عنوان مقاله [English]
In this article, markedness is studied through the errors of one Persian Motor Transcortical and two Broca aphasias in production of simple and compound nouns comprising of “N+N”, “Adj+N” and “N+verb stem” with regard to optimality theory of Prince and Smolensky (1993). The issue that language structures include two marked and unmarked values is called markedness. It is believed that the unmarked phones and structures are acquired before marked ones in language acquisition (Ulatowska, & Baker 1975; Jakobson, 1941). The markedness studies also show contrast between these groups of phonemes: voiceless and voiced consonants; liquids and non-liquids; back and front consonants; affricates versus stops and fricatives and oral versus nasal vowels. Since compounding is one of the most productive and common processes in Persian, it is necessary to study markedness in confrontation naming and repetition tasks of verbal and nonverbal compound nouns on the basis of phonological theories such as optimality theory to get some pieces of fresh evidence in order to reveal whether markedness theory is true or false. Using the clinical data also gives us an opportunity to get a clear picture from phonological processes in speech production of Persian native speakers and add richness to former theories.

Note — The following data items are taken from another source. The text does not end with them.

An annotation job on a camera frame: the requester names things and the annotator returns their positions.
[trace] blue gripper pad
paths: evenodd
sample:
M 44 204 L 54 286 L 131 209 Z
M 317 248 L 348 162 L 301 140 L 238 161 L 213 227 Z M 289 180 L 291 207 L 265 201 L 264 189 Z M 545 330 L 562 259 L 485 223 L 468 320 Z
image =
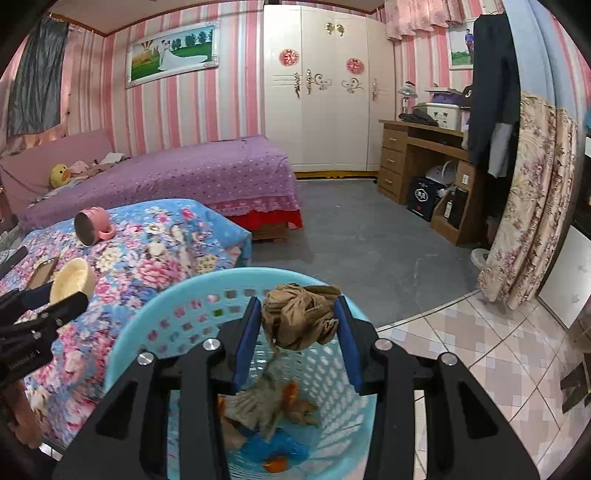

The main purpose of this article is to study the markedness by using the description of the common error patterns to get the necessary evidence to evaluate the markednesss theory of Jakobson (1972). The study of aphasics’ data tries to clarify whether markedness is extended as a general principle to language behavior of aphasic patients and whether aphasic patients’ errors in confrontation naming and repetition tasks are in agreement with Jakobson (1972) or not. The comparison of Persian aphasic patients’ competence and performance is another purpose used to clarify what is the explanation of optimality theory of Prince and Smolensky (1993) regarding markedness theory in Persian.
One female and two male monolingual Persian-speaking aphasic patients participated in this study. Three normal men and women as a control group were matched to aphasic patients according to gender, age, educational degree, native language and handedness. Language stimuli of this study included 32 simple and 32 root (nonverbal) and synthetic (verbal) compound nouns. These nouns were the most frequent categories among different categories derived from PhD dissertations of Khabbaz (2007) and Ghonchepour (2014). Regarding frequency and length of stimuli, an effort was made to match the simple words to the compound nouns. To investigate the ability of patients to produce simple and compound nouns, picture confrontation naming and repetition tasks were designed and performed. 32 pictures of compound stimuli were intermixed with 32 pictures of simple nouns. The speech of patients was recorded while doing the tasks.In the repetition task, the same lexical stimuli pertaining to confrontation naming task were used and the patients were asked to repeat them after the examiner. Their performance was recorded and then, errors were classified and analyzed based on phonological patterns of common disorders.
Errors and phonological processes in confrontation naming and repetition of simple and compound nouns are analyzed on the basis of final consonant deletion, cluster reduction, fronting, stopping and onset voiced obstruent consonant patterns. Data analysis shows that the errors of these patients are phonemic and the insertion process is not observed in any of error patterns. The deletion and reduction processes take place in final clusters of word syllables while voicing process mostly happens in onset clusters of words. In other words, the *COMPLEX (coda), *CODA, MAX-IO and UNIFORMITY constraints of markedness and faithfulness show that the unmarked CV syllable structures are the most optimal output structures which are represented via the deletion of final consonant or the reduction of coda cluster obstruent consonants. The domination of ONSET (- voiced) obstruent over IDENT ONSET (voice) and IDENT- IO (voice) reveals that voiced obstruent consonants of onsets are the unmarked phonemes in comparison with voiceless ones. This issue is in agreement with Fromkin (1970), Lecours and Lhermitte (1969), green (1969) and Blumstein (1979) and is against Berlin, Lowe-Bell, Cullen, Thompson and Loovis (1973) and Jakobson (1972). Coronal phonemes in comparison with dorsal phonemes and stops against fricatives are unmarked which are respectively shown through *DORSAL and *FRICATIVE markedness constraints proving markedness theory of Jakobson (1972). The findings also show that the Persian Broca and Motor Transcortical aphasias mostly use onset voiced obstruent consonants in place of voiceless ones which is contrary to Jakobson (1972) and indicates that voiceless stops are more vulnerable than their voiced pairs. The findings also reveal that high vowels are the most unmarked ones among vowels and patients use them in place of mid or low vowels.